### Data records
____________________
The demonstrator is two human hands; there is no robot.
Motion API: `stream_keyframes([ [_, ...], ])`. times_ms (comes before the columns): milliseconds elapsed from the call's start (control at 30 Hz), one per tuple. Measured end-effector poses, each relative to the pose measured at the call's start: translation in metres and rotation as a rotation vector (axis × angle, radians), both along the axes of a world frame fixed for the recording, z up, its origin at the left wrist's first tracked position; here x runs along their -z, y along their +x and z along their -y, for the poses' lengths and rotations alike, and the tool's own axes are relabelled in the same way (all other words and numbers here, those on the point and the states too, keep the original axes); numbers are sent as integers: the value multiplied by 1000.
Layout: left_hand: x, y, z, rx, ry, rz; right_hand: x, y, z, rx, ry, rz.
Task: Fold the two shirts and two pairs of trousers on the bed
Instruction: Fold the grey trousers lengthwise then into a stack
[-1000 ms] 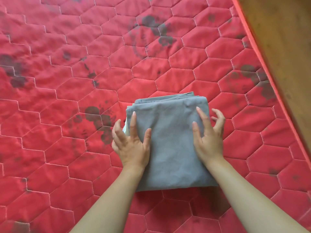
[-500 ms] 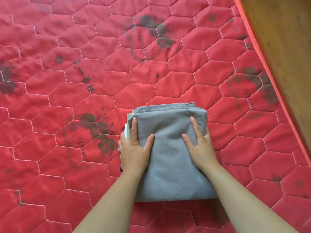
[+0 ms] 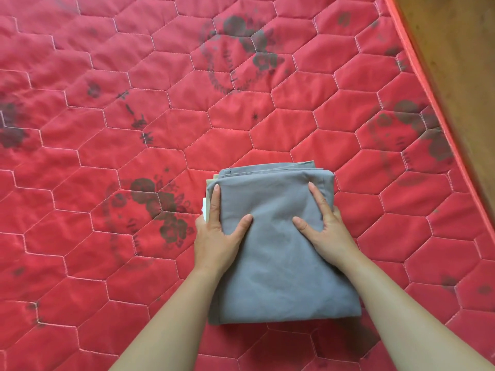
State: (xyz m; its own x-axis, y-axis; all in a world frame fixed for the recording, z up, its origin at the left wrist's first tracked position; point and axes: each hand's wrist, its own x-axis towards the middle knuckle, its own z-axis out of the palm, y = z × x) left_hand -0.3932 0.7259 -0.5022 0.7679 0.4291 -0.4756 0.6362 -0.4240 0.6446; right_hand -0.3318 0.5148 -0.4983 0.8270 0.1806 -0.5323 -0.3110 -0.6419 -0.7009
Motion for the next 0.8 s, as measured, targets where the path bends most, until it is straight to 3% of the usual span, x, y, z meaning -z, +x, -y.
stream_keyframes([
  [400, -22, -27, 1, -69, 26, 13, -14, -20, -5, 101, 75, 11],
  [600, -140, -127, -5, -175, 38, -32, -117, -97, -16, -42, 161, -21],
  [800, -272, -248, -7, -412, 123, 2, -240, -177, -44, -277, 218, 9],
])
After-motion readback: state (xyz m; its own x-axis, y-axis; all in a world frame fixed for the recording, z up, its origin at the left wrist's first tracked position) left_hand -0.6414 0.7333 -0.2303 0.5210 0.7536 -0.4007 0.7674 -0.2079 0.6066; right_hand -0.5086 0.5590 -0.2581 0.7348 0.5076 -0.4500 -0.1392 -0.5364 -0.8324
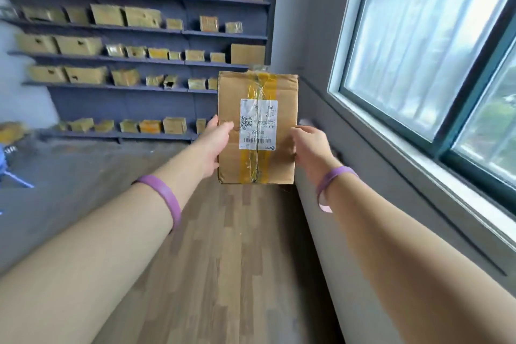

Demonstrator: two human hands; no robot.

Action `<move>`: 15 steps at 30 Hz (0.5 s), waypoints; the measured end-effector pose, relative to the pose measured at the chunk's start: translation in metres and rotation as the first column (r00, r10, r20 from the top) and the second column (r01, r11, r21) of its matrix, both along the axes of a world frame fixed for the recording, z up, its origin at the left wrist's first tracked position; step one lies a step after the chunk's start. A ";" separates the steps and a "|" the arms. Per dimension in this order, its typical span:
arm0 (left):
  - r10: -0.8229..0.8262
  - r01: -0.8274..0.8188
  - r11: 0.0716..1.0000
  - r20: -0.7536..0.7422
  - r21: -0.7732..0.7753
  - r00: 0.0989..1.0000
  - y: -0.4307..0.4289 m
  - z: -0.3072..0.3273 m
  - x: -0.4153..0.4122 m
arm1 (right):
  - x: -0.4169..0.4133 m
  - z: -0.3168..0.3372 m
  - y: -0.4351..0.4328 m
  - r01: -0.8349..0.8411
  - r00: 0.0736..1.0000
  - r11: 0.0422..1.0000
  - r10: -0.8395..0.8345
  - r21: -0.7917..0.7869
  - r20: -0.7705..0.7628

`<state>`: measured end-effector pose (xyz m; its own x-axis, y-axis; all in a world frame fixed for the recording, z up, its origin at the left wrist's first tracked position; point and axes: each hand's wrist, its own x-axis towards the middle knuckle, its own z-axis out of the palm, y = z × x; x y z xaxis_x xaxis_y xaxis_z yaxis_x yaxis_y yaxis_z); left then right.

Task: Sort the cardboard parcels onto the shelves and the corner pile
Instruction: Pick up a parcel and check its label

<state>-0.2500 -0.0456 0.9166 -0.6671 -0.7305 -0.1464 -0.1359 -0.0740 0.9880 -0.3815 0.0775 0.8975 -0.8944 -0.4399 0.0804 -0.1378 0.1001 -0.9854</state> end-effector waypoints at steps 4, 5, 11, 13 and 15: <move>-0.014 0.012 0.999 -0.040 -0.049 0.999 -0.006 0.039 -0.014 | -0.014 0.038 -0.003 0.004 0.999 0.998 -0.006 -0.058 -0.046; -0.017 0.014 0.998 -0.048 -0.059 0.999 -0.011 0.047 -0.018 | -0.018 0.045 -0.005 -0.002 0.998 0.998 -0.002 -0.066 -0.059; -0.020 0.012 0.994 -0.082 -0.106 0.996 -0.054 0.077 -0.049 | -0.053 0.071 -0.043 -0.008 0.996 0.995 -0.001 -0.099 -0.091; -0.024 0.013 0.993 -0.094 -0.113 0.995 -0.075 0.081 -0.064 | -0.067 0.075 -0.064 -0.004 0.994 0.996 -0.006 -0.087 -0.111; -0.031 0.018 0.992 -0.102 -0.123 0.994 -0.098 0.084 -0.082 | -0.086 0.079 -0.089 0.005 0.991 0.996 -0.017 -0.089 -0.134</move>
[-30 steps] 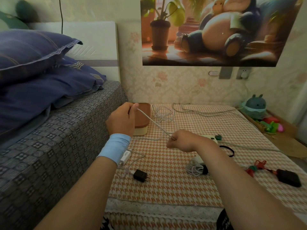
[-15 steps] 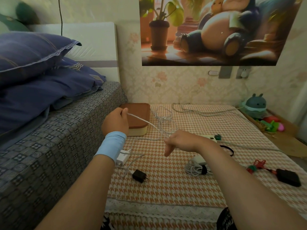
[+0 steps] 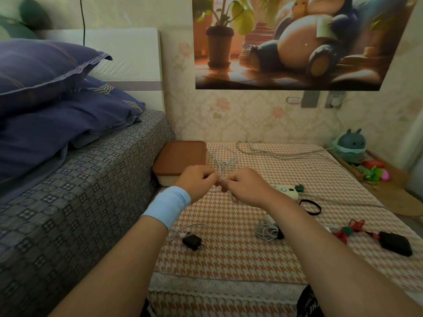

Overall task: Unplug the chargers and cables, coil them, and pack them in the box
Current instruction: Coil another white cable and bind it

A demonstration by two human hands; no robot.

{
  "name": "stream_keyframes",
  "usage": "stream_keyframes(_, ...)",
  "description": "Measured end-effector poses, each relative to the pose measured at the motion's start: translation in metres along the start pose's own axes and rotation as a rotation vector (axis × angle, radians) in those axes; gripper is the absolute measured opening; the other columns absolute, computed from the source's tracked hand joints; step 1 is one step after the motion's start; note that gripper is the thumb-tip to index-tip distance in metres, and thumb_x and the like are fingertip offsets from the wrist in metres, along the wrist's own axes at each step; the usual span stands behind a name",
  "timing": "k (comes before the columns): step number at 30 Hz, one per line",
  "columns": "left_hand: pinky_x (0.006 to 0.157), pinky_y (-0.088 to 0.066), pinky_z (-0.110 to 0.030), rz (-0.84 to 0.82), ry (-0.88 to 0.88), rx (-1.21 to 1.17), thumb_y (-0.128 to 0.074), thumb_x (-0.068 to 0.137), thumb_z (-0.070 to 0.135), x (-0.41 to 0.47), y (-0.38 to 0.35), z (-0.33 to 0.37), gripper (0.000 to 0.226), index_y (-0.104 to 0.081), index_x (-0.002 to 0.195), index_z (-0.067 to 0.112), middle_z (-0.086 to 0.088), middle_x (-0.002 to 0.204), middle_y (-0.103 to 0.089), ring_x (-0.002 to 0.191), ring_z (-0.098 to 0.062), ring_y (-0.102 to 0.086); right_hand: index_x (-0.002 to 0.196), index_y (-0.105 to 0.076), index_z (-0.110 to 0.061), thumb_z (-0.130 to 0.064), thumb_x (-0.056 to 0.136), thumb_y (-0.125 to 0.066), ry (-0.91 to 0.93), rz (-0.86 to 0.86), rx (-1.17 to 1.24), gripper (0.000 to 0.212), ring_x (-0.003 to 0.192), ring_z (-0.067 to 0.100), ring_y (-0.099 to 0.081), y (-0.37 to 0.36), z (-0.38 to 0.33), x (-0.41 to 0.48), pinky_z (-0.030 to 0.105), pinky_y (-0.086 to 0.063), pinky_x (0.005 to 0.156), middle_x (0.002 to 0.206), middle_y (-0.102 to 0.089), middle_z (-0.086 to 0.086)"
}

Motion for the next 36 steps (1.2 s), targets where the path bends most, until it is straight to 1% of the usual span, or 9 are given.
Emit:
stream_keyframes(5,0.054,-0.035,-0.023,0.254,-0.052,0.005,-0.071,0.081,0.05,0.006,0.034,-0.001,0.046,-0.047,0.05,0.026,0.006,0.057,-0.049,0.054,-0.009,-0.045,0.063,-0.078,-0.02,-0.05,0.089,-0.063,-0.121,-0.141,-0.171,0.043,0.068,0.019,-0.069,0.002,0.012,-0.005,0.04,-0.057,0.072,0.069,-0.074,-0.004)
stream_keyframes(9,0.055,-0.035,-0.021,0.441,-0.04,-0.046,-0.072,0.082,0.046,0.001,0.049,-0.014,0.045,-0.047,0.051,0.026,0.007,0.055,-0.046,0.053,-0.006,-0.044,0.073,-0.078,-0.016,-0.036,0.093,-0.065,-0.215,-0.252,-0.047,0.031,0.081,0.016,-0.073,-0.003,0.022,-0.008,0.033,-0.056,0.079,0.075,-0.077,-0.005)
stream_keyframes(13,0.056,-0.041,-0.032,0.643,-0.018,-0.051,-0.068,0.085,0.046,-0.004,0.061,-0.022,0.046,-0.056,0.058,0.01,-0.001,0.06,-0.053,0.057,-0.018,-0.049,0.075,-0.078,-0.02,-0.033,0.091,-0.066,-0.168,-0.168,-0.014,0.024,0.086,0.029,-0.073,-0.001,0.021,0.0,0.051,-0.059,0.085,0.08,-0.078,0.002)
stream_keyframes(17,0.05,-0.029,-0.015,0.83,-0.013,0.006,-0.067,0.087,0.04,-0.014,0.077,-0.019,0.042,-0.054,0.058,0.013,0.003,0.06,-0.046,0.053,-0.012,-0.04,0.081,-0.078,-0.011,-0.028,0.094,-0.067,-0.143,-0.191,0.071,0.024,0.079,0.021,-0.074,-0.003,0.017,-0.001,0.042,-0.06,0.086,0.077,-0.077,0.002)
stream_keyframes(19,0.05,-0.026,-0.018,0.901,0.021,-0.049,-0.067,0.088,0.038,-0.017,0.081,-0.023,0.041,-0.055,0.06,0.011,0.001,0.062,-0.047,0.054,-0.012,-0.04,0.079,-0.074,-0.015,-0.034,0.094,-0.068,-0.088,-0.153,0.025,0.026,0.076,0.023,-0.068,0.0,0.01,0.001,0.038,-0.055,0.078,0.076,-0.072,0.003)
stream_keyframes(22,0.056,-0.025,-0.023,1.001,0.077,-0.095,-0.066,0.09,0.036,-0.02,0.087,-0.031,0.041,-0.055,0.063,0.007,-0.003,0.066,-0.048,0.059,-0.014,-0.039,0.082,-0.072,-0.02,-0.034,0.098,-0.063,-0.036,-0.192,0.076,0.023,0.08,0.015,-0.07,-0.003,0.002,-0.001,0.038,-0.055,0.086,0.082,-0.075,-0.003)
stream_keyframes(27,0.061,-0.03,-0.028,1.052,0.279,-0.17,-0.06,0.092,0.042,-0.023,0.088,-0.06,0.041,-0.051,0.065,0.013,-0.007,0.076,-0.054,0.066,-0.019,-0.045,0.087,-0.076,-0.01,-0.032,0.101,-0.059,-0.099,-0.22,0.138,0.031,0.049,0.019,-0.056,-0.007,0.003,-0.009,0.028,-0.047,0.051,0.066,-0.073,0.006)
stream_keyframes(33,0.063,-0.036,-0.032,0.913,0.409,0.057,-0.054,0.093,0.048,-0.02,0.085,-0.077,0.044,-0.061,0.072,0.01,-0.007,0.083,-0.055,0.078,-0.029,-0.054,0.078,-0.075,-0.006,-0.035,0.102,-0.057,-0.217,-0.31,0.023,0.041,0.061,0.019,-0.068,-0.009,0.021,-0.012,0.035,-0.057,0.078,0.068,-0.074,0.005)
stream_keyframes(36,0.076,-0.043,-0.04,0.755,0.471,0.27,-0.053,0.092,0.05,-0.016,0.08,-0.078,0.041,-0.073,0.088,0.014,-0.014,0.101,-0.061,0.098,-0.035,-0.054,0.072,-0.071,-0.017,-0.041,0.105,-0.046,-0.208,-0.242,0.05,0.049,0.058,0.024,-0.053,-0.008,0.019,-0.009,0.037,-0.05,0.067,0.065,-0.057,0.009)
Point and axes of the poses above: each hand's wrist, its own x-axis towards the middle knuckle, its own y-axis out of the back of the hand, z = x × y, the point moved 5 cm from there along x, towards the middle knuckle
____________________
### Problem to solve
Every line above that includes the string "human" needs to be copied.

### Answer to this exercise
The demonstrator is two human hands; there is no robot.
Demonstrator: two human hands; no robot.
A demonstration by two human hands; no robot.

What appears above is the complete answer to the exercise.